Dr. Wallerstorfer: Wir bieten personalisierte Ernährung bereits seit 2009 an. Was wir gelernt haben: Es gibt keine eine Ernährung für Frauen. Jeder Mensch hat ein einzigartiges genetisches und biochemisches Profil und nur wer dieses berücksichtigt, bekommt wirklich wirksame Empfehlungen.
Was raten Sie Frauen in den Wechseljahren konkret?
Dr. Wallerstorfer:
- Eine Genanalyse zur Bestimmung individueller Nährstoffbedarfe
- Gezielte Mikronährstoffversorgung (v.a. Vitamin D, B-Vitamine, Omega-3)
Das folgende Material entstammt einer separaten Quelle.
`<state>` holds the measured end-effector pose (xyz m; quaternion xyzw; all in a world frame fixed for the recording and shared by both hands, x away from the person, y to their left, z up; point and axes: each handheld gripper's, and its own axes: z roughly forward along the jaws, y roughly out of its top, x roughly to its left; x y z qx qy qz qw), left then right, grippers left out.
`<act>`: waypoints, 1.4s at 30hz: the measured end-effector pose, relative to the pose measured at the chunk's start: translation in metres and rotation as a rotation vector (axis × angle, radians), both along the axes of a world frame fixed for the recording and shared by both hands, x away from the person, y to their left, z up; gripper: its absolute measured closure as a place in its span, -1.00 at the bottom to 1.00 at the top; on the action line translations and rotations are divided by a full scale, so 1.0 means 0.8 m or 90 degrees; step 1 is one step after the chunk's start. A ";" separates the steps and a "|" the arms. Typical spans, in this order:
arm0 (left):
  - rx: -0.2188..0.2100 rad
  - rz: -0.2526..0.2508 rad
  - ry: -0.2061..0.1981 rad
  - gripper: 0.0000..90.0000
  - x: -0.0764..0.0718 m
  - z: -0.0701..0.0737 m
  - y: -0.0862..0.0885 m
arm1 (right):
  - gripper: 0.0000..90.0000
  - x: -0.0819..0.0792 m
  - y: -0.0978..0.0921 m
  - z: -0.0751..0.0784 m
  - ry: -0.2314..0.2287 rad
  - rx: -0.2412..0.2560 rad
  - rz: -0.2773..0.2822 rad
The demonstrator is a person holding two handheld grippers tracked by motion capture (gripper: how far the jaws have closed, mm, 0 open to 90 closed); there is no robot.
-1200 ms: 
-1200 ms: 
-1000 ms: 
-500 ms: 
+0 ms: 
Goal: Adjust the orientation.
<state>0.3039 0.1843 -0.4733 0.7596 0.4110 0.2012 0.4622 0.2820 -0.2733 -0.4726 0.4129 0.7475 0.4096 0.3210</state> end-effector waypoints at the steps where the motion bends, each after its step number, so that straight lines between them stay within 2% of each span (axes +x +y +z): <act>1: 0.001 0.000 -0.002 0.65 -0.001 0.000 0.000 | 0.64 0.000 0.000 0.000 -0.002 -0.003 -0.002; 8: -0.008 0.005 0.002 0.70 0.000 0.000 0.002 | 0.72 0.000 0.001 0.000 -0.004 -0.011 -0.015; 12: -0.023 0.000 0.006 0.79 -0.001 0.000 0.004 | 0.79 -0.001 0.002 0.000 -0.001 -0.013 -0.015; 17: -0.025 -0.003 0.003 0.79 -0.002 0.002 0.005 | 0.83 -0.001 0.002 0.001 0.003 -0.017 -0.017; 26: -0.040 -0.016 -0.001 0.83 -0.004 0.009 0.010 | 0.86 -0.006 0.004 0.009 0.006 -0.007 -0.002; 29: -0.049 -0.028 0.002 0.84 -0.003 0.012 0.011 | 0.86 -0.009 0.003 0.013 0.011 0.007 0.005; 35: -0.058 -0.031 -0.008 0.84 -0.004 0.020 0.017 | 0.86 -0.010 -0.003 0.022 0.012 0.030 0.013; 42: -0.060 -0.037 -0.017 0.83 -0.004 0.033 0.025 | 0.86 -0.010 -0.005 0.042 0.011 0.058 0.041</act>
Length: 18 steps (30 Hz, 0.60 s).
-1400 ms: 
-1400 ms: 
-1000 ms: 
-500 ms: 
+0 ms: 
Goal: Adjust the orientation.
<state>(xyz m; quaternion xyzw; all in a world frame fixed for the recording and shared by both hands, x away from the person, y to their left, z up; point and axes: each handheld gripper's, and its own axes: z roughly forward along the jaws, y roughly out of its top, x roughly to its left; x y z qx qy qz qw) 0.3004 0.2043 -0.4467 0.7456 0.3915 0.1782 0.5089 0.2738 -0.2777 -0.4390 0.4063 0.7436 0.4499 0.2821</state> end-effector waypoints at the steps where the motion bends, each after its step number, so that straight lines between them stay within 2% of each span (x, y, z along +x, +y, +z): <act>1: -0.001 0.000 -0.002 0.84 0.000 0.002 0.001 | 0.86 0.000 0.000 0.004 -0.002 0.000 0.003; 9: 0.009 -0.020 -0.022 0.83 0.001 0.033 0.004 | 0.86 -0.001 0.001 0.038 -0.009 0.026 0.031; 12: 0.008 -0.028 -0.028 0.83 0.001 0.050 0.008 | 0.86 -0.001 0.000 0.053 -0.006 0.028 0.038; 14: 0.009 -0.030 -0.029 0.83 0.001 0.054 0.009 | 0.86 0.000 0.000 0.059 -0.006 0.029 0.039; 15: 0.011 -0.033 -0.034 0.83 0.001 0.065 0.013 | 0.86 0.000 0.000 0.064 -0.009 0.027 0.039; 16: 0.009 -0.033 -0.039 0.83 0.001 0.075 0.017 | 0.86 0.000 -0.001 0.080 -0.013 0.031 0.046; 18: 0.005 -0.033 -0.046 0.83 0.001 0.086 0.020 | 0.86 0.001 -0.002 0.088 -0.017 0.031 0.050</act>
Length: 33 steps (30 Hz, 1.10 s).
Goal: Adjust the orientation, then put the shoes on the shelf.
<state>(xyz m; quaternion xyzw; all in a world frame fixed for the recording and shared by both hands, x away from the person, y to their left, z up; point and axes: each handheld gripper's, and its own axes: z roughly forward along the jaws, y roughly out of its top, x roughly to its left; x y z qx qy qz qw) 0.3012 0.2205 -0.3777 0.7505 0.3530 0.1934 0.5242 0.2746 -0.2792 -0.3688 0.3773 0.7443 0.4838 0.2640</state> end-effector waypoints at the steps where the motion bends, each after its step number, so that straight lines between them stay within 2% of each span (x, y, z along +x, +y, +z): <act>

- Pflanzenstoffe wie Soja-Isoflavone oder Traubensilberkerze
- Krafttraining und eiweißreiche Ernährung zur Muskelmasse-Erhaltung
- Fokus auf Darmgesundheit – ein unterschätzter Schlüssel in den Wechseljahren
In 5–10 Jahren wird Nutrigenetik Teil der Routineuntersuchungen in Frauenarztpraxen und in Gesundheitsbegleiter integriert sein. Es ist die Zukunft und kann für Frauen viele Vorteile bringen. Weniger Hitzewallungen und Stimmungsschwankungen, besserer Schlaf, stabilere Energie, gesündere Haut, Schleimhäute und ein verbesserter Stoffwechsel.